**Work to be completed**:
Some lines in the records below may hold the word "white"; give the number of those lines and nothing else.

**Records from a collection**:
__________________________________________________

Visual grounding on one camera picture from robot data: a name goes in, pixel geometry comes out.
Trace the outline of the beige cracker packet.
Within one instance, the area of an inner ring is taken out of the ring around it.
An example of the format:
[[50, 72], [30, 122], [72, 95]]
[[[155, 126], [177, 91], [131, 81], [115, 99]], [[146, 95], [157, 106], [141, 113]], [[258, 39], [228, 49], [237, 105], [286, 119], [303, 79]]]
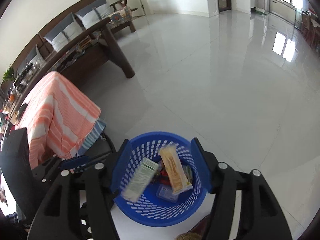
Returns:
[[162, 162], [167, 172], [170, 185], [172, 188], [172, 194], [178, 195], [185, 191], [193, 189], [193, 185], [189, 182], [187, 176], [184, 173], [182, 163], [176, 152], [175, 146], [166, 146], [159, 150]]

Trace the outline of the white green carton box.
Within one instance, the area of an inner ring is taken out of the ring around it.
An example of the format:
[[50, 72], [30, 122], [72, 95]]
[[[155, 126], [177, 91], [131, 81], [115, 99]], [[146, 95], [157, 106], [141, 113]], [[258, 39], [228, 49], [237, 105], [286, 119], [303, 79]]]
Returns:
[[129, 202], [137, 202], [157, 173], [158, 167], [159, 165], [156, 162], [143, 158], [141, 164], [135, 170], [133, 177], [121, 193], [121, 196]]

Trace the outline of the red snack wrapper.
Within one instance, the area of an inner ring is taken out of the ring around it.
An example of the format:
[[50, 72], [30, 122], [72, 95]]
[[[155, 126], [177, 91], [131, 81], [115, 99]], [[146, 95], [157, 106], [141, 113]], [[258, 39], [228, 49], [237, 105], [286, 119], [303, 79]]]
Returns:
[[168, 185], [168, 186], [171, 185], [170, 179], [169, 179], [168, 173], [165, 169], [165, 166], [163, 164], [163, 161], [160, 161], [158, 163], [158, 170], [155, 175], [155, 180], [163, 185]]

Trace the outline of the blue plastic trash basket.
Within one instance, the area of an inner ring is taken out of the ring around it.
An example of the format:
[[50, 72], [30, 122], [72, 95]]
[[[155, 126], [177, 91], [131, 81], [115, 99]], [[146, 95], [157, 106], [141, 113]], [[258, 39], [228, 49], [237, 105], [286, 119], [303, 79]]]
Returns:
[[[136, 202], [125, 200], [122, 196], [114, 202], [119, 209], [137, 223], [165, 227], [178, 224], [193, 215], [201, 206], [207, 194], [202, 187], [199, 175], [190, 153], [190, 141], [169, 132], [149, 132], [130, 139], [132, 153], [120, 182], [125, 189], [139, 167], [143, 158], [148, 158], [159, 165], [159, 170]], [[173, 195], [167, 173], [164, 170], [159, 149], [172, 145], [192, 184], [192, 189]]]

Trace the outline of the orange white striped tablecloth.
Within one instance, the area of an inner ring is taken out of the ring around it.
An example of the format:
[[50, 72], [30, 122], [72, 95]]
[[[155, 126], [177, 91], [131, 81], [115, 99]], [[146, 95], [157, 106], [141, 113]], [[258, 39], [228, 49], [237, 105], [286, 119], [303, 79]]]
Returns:
[[25, 103], [16, 128], [27, 129], [31, 168], [53, 155], [76, 156], [101, 114], [100, 107], [58, 72], [45, 75]]

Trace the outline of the potted green plant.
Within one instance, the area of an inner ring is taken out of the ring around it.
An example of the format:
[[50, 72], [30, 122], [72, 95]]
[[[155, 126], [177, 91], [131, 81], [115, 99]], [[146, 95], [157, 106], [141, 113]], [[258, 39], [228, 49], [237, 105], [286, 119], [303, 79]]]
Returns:
[[15, 70], [10, 65], [9, 68], [4, 72], [2, 80], [3, 82], [7, 82], [7, 81], [14, 81], [15, 79], [16, 79]]

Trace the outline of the grey white cushion left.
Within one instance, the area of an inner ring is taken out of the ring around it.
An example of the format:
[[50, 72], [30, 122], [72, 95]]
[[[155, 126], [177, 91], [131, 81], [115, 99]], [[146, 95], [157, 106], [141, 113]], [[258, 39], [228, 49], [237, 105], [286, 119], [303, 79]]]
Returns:
[[22, 71], [25, 69], [25, 67], [30, 63], [39, 63], [40, 66], [44, 66], [46, 64], [46, 61], [42, 57], [42, 55], [39, 52], [39, 49], [37, 45], [33, 47], [33, 49], [30, 51], [30, 53], [27, 55], [27, 57], [22, 61], [20, 66], [17, 69], [17, 74], [21, 75]]

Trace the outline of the grey white cushion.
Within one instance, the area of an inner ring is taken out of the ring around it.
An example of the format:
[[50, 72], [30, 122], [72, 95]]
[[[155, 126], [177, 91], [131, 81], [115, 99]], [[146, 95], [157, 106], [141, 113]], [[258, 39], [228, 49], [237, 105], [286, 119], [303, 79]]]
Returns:
[[44, 39], [52, 46], [54, 51], [58, 52], [81, 33], [82, 27], [76, 21], [74, 15], [70, 13], [49, 31]]
[[44, 66], [46, 64], [46, 61], [42, 57], [42, 55], [39, 52], [39, 49], [37, 45], [33, 47], [33, 49], [30, 51], [30, 53], [27, 55], [27, 57], [22, 61], [20, 66], [17, 69], [17, 74], [21, 75], [22, 71], [25, 69], [25, 67], [30, 63], [39, 63], [40, 66]]
[[97, 24], [113, 12], [113, 9], [106, 0], [96, 0], [82, 8], [75, 15], [82, 22], [85, 29]]

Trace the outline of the clear plastic lid piece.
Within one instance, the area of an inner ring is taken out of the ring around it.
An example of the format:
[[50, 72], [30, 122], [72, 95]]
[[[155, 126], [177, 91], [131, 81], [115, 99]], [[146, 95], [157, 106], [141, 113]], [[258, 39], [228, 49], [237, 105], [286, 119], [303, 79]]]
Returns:
[[171, 203], [176, 203], [178, 201], [178, 195], [174, 195], [172, 188], [168, 185], [160, 184], [156, 196]]

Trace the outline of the dark wooden coffee table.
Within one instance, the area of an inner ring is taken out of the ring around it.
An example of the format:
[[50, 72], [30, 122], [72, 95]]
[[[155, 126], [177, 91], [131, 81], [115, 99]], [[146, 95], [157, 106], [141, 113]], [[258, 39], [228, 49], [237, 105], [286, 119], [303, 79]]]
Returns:
[[[50, 71], [57, 71], [78, 86], [98, 67], [111, 61], [117, 65], [130, 79], [135, 76], [135, 72], [128, 62], [123, 51], [114, 38], [107, 24], [111, 19], [100, 20], [89, 29], [83, 31], [75, 39], [64, 46], [59, 52], [50, 55], [46, 64], [41, 67], [32, 79], [28, 82], [24, 90], [15, 99], [11, 110], [16, 111], [22, 104], [34, 86]], [[84, 42], [86, 38], [93, 37], [95, 31], [101, 32], [101, 37], [94, 40], [87, 48], [80, 49], [76, 46]]]

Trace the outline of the dark wooden sofa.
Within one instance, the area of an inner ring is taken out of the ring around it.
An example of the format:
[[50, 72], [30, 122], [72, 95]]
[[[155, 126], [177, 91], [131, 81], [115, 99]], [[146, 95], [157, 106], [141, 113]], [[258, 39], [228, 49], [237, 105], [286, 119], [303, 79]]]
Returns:
[[57, 71], [80, 83], [98, 67], [111, 61], [127, 78], [135, 75], [114, 33], [129, 27], [135, 32], [127, 0], [81, 0], [47, 23], [25, 46], [5, 72], [15, 80], [29, 64], [39, 65], [37, 77]]

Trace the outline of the grey white cushion right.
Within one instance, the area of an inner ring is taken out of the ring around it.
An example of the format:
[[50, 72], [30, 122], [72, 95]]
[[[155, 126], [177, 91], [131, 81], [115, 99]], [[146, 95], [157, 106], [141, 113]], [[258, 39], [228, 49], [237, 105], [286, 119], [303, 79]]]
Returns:
[[96, 0], [82, 8], [75, 15], [82, 22], [85, 29], [97, 24], [113, 12], [113, 9], [106, 0]]

__________________________________________________

**Solution to this task**:
5